# [Your assignment]
Within the records below is a range that opens at the line with "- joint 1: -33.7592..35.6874" and closes at the line with "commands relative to". Return that range word for word, both ends included, and only that range.
☆ ☆ ☆ ☆ ☆ ☆ ☆
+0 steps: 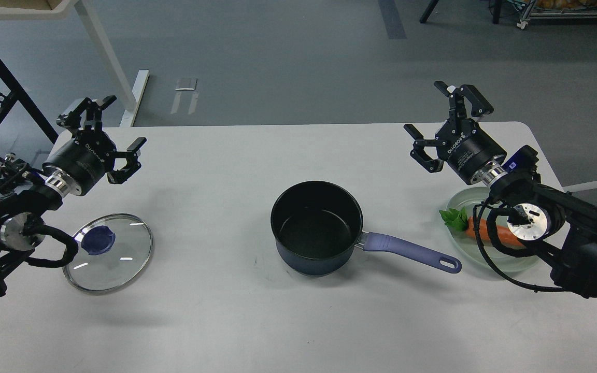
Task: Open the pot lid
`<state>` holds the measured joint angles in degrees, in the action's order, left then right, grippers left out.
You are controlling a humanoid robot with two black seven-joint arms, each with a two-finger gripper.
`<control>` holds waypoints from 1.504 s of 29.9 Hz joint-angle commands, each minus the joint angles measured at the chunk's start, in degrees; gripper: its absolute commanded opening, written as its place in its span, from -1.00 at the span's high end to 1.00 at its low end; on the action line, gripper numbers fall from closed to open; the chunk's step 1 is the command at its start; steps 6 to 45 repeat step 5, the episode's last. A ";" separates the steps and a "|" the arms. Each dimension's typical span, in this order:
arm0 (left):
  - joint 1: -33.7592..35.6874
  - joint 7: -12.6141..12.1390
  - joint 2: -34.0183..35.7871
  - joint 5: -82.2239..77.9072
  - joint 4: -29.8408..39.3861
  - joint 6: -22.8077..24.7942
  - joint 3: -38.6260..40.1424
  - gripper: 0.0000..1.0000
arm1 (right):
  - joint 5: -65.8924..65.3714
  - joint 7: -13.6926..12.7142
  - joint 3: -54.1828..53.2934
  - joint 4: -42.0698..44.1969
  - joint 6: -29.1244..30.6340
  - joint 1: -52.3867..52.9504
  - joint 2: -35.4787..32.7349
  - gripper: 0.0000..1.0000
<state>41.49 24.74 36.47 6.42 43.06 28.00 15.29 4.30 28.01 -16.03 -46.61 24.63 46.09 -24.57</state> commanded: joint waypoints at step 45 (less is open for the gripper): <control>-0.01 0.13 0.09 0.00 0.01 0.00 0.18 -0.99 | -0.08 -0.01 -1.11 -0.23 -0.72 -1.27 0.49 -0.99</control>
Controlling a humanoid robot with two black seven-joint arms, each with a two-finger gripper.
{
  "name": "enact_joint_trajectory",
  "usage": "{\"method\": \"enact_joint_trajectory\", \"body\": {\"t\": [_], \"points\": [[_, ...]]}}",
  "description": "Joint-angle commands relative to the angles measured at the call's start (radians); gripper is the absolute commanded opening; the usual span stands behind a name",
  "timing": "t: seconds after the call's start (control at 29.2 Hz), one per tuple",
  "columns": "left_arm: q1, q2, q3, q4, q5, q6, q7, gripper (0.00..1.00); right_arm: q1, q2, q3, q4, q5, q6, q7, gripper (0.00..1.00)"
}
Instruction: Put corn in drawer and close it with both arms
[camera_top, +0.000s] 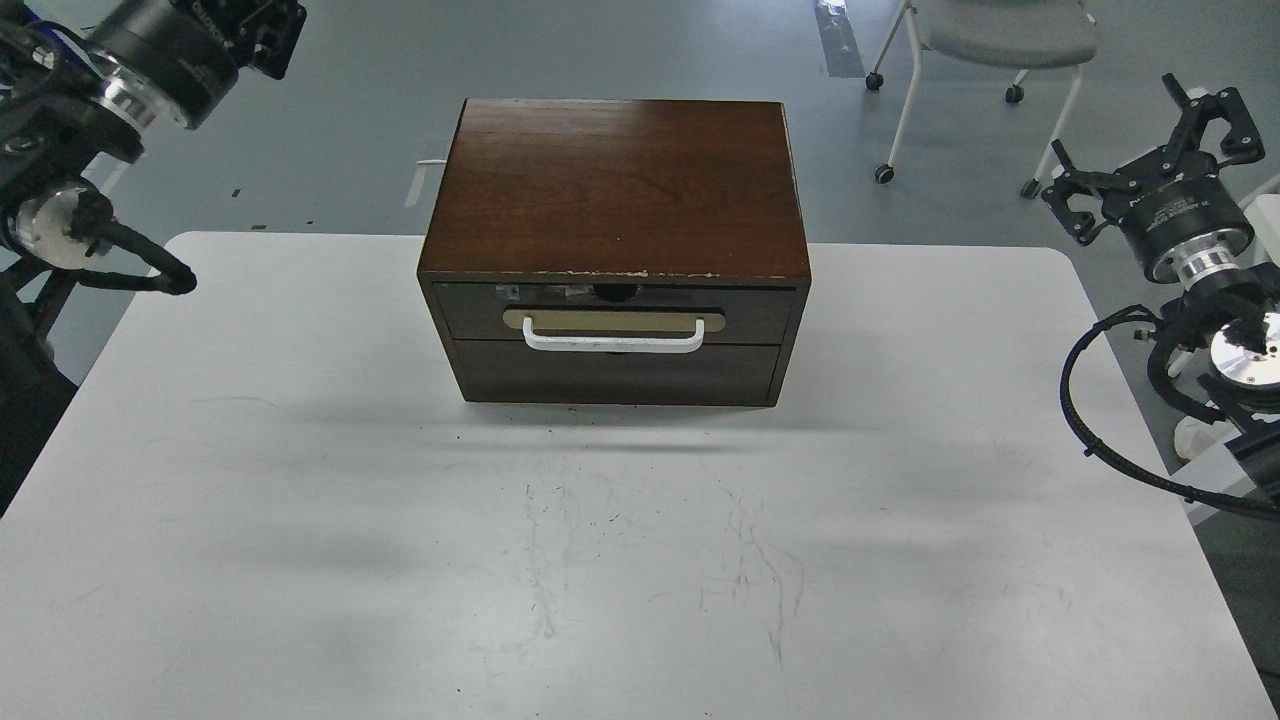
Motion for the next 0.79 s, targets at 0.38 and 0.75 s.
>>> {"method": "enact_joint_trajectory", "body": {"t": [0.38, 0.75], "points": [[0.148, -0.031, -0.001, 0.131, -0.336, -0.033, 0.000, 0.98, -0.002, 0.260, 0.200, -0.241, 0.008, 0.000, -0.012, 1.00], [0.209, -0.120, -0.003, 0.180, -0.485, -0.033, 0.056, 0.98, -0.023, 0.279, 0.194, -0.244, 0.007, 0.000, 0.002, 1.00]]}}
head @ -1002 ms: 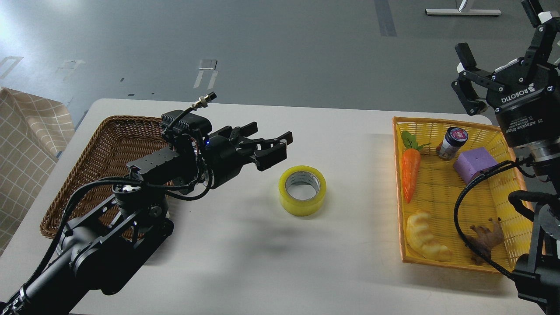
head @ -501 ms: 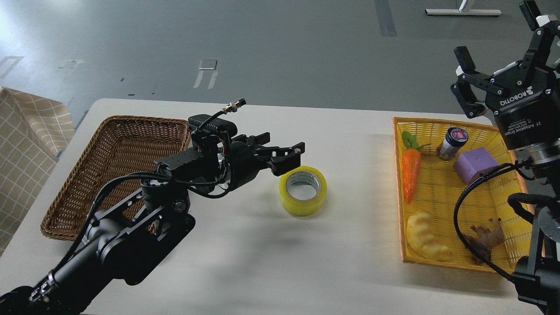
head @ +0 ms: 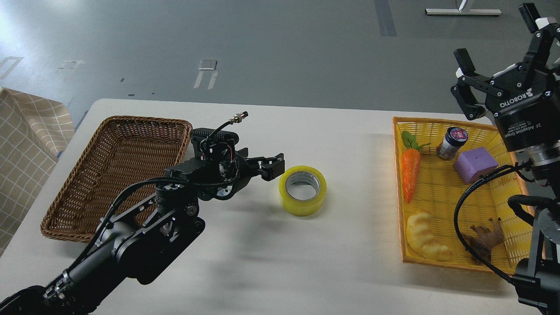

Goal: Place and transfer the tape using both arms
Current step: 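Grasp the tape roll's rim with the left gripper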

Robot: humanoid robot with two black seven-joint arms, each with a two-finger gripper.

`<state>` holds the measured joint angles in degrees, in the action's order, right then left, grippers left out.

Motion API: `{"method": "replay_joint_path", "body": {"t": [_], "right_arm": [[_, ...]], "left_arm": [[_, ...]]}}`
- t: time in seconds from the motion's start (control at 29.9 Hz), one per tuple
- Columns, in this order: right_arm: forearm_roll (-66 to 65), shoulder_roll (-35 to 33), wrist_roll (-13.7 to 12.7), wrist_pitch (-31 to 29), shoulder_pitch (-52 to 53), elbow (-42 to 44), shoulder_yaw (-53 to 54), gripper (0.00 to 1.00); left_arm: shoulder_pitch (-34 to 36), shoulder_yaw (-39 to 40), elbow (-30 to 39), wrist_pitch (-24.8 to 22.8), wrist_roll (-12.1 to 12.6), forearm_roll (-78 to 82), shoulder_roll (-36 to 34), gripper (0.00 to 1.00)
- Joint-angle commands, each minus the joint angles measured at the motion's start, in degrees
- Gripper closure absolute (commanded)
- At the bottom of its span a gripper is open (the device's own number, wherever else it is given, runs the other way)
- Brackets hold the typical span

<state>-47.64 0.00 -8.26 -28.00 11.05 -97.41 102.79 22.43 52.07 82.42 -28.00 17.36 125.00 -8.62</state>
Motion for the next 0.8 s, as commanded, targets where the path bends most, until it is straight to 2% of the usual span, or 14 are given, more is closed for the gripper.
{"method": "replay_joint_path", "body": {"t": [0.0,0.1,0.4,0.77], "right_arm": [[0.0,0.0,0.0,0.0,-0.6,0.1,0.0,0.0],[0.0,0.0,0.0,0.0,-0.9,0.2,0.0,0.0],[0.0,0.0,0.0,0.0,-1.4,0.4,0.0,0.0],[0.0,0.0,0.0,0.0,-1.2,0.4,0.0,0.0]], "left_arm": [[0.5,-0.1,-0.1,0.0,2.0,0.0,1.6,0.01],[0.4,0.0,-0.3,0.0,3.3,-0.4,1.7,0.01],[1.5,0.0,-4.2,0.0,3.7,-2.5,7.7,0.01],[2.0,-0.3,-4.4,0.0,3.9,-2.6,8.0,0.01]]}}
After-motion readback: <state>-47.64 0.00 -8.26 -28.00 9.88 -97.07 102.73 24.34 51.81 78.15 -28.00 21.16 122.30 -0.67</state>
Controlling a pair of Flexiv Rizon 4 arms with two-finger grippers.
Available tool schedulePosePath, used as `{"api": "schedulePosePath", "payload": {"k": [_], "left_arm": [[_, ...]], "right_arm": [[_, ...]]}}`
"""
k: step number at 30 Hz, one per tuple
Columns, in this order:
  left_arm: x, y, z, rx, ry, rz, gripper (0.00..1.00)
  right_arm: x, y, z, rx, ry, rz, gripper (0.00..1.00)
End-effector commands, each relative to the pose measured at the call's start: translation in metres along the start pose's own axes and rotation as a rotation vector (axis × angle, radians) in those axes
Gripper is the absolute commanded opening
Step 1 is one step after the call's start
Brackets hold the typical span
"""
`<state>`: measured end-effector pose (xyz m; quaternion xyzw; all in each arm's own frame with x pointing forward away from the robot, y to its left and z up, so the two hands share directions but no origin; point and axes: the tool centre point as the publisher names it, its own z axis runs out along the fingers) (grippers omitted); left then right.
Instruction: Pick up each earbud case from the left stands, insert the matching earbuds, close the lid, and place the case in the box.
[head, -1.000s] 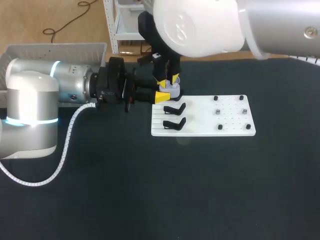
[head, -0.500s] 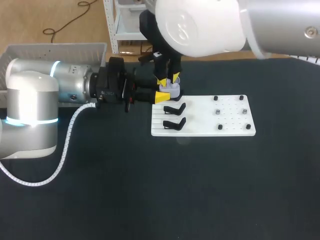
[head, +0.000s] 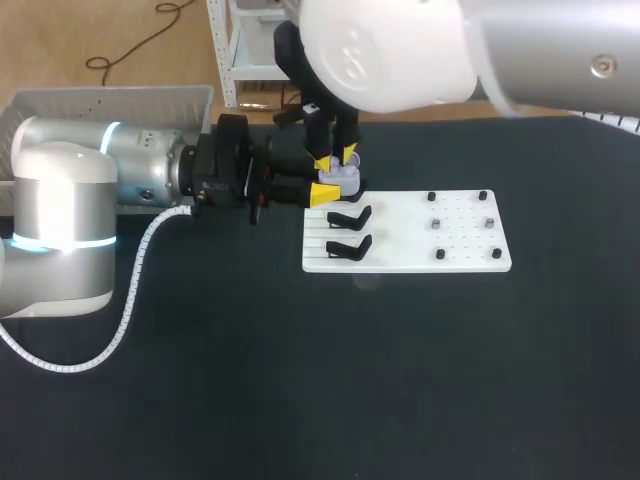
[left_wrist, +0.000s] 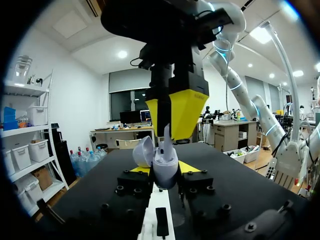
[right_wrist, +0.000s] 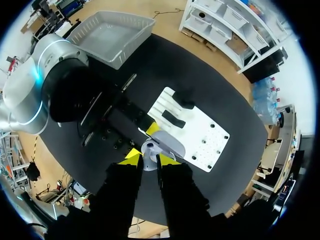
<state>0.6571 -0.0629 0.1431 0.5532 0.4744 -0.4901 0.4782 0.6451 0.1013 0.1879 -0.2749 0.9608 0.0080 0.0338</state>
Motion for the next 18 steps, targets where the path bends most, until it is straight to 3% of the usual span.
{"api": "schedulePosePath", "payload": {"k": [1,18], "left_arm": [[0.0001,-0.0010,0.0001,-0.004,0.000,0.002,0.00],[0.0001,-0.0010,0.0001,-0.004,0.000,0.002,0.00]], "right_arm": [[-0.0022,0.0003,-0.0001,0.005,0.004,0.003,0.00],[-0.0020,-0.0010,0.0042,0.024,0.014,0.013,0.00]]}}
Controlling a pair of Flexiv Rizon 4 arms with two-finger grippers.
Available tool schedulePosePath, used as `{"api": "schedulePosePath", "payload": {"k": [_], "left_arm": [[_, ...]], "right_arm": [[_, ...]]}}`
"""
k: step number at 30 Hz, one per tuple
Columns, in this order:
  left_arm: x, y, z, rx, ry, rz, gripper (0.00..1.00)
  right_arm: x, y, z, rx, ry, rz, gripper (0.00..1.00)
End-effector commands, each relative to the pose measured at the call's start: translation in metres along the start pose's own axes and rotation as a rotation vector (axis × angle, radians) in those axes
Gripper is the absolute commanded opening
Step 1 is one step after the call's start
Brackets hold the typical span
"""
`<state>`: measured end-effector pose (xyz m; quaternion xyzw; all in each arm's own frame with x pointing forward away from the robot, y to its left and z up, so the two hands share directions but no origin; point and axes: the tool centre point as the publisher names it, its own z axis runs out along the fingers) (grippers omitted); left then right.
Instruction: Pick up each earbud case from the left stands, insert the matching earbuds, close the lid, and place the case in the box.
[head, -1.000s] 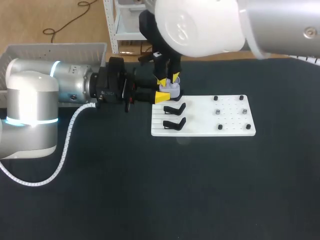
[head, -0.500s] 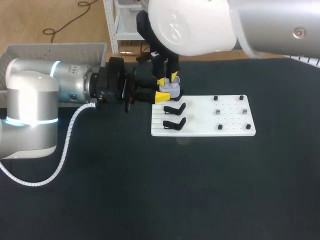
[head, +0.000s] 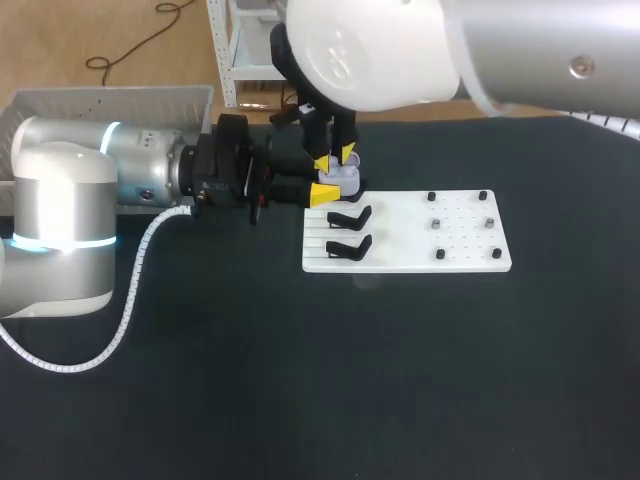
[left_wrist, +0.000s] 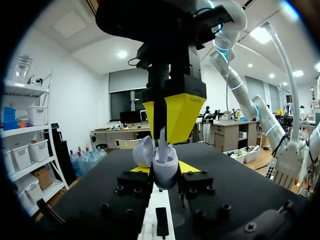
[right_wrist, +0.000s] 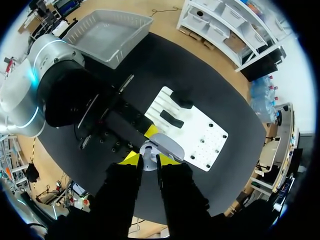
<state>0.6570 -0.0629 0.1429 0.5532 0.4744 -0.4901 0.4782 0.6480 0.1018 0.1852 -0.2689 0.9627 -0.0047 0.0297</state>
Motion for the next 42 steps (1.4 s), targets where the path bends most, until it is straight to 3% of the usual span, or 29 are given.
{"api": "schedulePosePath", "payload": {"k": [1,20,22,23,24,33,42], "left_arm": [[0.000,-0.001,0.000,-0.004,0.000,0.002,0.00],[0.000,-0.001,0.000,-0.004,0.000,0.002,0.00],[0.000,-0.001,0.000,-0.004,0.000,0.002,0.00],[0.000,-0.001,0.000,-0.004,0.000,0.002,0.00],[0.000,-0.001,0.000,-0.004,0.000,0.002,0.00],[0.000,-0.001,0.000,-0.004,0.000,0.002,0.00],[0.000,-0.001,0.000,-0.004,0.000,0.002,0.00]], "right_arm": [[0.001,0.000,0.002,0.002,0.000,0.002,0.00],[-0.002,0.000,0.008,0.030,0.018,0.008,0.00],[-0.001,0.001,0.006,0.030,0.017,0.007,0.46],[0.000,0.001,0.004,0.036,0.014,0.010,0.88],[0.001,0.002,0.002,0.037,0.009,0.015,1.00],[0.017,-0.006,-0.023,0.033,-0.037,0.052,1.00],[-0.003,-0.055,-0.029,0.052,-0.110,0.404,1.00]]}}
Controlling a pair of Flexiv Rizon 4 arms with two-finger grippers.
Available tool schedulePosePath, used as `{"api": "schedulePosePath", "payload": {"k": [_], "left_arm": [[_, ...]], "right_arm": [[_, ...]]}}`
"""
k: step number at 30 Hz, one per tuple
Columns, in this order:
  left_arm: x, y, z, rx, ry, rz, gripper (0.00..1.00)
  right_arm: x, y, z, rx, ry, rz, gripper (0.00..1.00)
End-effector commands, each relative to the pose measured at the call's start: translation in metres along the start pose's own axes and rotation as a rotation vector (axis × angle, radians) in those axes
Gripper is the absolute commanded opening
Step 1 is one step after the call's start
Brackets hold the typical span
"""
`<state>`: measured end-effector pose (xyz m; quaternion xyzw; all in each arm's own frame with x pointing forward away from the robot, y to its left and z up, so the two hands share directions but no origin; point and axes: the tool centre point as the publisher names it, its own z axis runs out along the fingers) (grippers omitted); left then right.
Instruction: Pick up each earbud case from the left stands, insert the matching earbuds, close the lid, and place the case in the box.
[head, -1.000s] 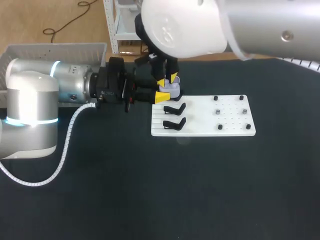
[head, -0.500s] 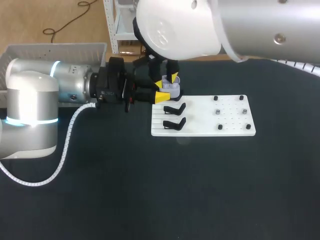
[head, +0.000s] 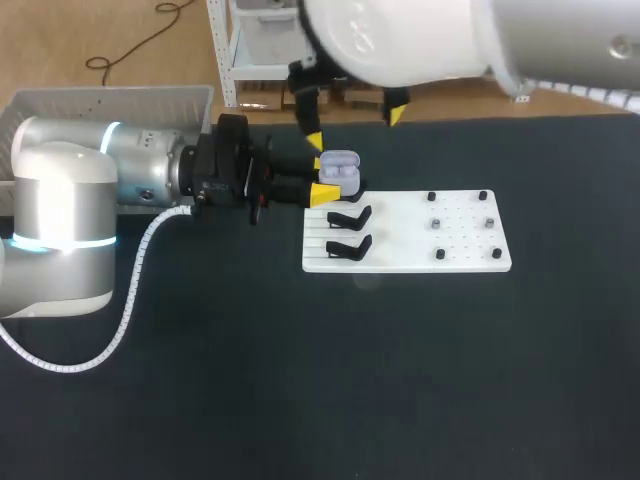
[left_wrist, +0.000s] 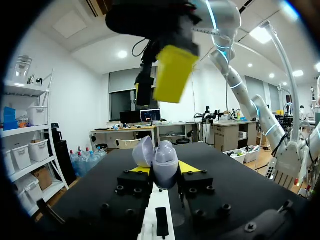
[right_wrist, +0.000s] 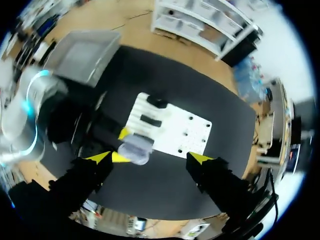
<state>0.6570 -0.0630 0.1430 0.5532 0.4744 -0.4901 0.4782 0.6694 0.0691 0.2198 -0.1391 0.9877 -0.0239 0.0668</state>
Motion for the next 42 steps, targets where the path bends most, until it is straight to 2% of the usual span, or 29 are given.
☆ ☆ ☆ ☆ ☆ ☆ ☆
# [Written solution]
  - joint 1: -33.7592..35.6874
  - joint 7: -12.6141..12.1390
  - joint 2: -34.0183..35.7871
  - joint 5: -82.2239..77.9072
  - joint 4: -29.8408..39.3861
  - joint 6: -22.8077..24.7942
  - joint 3: -38.6260..40.1424
  - gripper: 0.0000..1.0000
arm1 (right):
  - joint 5: -65.8924..65.3714
  - joint 7: -13.6926..12.7142
  - joint 3: -54.1828..53.2934
  - joint 4: -42.0698..44.1969
  - joint 6: -29.1244..30.6340
  - joint 1: -52.3867..52.9504
  - joint 2: -35.4787..32.7349
  - gripper: 0.0000..1.0000
<state>41.49 24.74 36.47 6.42 43.06 28.00 15.29 4.30 28.01 -16.03 -46.61 24.63 46.09 -24.57</state> commanded: joint waypoints at step 45 (less is open for the gripper): <control>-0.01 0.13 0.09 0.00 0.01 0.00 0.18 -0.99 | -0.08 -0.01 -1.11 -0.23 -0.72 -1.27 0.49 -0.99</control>
Controlling a humanoid robot with two black seven-joint arms, each with a two-finger gripper.
{
  "name": "enact_joint_trajectory",
  "usage": "{\"method\": \"enact_joint_trajectory\", \"body\": {\"t\": [_], \"points\": [[_, ...]]}}",
  "description": "Joint-angle commands relative to the angles measured at the call's start (radians); gripper is the absolute commanded opening; the usual span stands behind a name",

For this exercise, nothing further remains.